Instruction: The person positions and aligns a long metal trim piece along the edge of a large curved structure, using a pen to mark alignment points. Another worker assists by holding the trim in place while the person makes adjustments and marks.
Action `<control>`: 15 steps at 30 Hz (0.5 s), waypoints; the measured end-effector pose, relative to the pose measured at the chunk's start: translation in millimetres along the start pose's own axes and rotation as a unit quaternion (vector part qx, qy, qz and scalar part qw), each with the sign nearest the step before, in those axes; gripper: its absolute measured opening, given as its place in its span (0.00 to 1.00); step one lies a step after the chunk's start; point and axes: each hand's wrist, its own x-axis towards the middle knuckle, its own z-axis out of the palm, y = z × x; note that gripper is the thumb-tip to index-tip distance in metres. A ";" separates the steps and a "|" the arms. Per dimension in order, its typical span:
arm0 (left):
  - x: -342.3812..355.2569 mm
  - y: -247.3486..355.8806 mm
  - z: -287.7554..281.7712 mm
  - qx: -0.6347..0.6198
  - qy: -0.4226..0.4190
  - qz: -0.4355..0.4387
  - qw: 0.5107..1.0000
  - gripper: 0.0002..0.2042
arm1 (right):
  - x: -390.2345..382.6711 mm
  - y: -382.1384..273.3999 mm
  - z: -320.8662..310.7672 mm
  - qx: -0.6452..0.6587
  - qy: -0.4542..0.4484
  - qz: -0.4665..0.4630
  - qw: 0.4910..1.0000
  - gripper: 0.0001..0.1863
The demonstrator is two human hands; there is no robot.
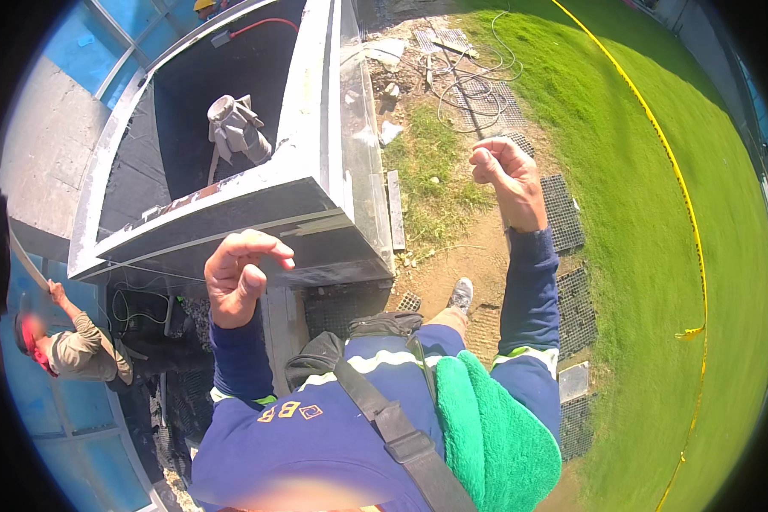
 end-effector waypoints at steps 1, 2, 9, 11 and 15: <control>12.5 -20.5 21.4 0.016 -0.109 -0.032 0.993 0.22 | -0.5 23.9 -32.5 -0.006 0.016 0.031 0.999 0.13; 24.2 -43.3 44.8 0.038 -0.212 -0.064 0.974 0.22 | -3.7 47.8 -63.6 -0.013 0.030 0.063 0.997 0.12; 140.9 -198.1 186.4 0.255 -0.369 -0.133 0.884 0.20 | -18.4 184.3 -158.5 -0.016 -0.033 0.377 0.926 0.16; 175.2 -227.0 202.9 0.257 -0.346 -0.124 0.894 0.20 | -3.9 196.1 -171.5 -0.035 -0.118 0.422 0.898 0.18; 246.1 -280.1 209.6 0.306 -0.257 -0.114 0.910 0.20 | 74.0 211.1 -205.0 -0.037 -0.180 0.428 0.885 0.20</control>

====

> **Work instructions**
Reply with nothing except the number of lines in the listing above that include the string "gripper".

> **Your solution**
3